= INSTRUCTIONS TO FOLLOW =
All pictures are to be excluded when the data below is output verbatim.

= DATA SECTION =
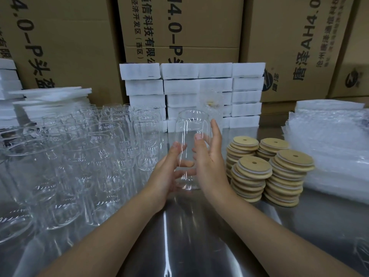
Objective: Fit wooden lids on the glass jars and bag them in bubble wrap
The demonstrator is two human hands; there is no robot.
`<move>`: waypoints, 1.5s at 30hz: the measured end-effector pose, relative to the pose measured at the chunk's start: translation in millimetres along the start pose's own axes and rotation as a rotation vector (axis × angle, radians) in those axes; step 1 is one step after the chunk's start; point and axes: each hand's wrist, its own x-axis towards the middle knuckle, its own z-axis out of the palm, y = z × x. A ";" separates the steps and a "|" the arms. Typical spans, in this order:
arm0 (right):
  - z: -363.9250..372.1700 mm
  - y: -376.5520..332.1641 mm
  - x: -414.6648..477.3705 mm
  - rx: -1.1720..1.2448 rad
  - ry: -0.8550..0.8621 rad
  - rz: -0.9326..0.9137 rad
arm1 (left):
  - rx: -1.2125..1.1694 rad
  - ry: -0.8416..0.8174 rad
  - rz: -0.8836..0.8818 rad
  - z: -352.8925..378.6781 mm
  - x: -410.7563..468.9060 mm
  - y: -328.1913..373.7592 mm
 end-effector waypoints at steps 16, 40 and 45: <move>-0.7 -1.3 2.8 -0.128 0.068 -0.042 | -0.030 0.106 0.040 17.9 -8.2 -5.1; -5.7 -3.6 4.3 0.020 0.015 -0.005 | 0.044 0.105 0.147 15.0 -9.9 4.7; -6.1 -8.8 7.0 0.175 -0.037 0.057 | -0.055 0.050 0.085 11.1 -8.2 5.4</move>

= RESULT OF THIS TASK =
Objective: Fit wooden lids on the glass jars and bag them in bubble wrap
The demonstrator is two human hands; there is no robot.
`<move>`: waypoints, 1.5s at 30hz: the measured end-effector pose, relative to the pose measured at the chunk's start: translation in millimetres along the start pose's own axes and rotation as a rotation vector (axis × angle, radians) in those axes; step 1 is one step after the chunk's start; point and axes: each hand's wrist, its own x-axis towards the middle knuckle, its own z-axis out of the palm, y = z × x. A ";" separates the steps and a "|" the arms. Typical spans, in this order:
arm0 (right):
  - z: -363.9250..372.1700 mm
  - y: -376.5520..332.1641 mm
  - x: -414.6648..477.3705 mm
  - rx: -1.1720..1.2448 rad
  - ry: -0.8550..0.8621 rad
  - rz: -0.9326..0.9137 rad
arm1 (left):
  - rx: -1.2125..1.1694 rad
  - ry: -0.8416..0.8174 rad
  - rz: -0.8836..0.8818 rad
  - z: -352.8925..378.6781 mm
  - x: -410.7563..468.9060 mm
  - y: -328.1913..373.7592 mm
 end-effector waypoints at steps 16, 40 and 45: <move>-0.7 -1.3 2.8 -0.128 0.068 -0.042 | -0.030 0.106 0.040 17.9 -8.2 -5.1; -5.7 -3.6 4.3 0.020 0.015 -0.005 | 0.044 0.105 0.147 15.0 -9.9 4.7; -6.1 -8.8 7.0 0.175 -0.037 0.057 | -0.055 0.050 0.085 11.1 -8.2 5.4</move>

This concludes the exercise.